> WORK ORDER
Report, as a number alone, how many lines below contain the string "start".

> SUPPLIED DATA
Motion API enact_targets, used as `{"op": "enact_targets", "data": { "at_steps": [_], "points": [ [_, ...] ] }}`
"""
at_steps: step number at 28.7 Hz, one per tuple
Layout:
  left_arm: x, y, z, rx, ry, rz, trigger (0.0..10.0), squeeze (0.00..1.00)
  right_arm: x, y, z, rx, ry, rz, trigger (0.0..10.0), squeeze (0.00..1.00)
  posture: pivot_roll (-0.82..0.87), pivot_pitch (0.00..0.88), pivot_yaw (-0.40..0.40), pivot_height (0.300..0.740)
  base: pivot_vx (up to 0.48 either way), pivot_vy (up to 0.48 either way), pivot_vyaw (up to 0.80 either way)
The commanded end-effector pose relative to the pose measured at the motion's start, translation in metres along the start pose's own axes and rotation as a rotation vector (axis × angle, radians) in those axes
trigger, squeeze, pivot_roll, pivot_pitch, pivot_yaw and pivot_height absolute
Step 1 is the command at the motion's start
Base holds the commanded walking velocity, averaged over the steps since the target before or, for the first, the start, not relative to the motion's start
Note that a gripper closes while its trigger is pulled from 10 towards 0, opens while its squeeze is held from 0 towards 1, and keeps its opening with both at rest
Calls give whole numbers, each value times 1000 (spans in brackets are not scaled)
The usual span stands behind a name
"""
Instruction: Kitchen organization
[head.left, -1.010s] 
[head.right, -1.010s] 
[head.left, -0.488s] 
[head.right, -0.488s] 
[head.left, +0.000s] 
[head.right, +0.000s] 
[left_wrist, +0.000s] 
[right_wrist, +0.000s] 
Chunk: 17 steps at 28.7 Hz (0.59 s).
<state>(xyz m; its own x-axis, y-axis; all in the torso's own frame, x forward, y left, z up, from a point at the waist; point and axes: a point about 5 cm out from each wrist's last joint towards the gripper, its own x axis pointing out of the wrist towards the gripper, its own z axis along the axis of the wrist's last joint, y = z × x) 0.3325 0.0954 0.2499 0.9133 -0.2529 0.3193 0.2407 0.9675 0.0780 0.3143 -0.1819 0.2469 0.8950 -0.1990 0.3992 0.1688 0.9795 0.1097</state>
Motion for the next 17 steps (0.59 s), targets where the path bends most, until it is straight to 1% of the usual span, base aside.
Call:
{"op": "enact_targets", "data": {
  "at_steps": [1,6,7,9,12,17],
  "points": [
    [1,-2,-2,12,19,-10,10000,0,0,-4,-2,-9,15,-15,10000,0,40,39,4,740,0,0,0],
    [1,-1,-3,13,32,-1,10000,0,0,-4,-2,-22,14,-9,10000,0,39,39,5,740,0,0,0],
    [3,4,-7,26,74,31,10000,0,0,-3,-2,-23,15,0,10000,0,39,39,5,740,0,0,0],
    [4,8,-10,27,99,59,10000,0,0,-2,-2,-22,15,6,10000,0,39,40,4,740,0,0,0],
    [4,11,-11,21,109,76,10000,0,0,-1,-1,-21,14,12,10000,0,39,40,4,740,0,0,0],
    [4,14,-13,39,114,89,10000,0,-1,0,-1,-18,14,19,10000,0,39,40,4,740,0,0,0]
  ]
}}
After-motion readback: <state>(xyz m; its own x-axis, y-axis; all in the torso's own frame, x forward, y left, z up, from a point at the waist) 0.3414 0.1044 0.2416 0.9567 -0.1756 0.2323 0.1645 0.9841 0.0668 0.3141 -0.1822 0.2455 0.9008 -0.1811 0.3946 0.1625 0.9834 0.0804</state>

> RESPONSE
3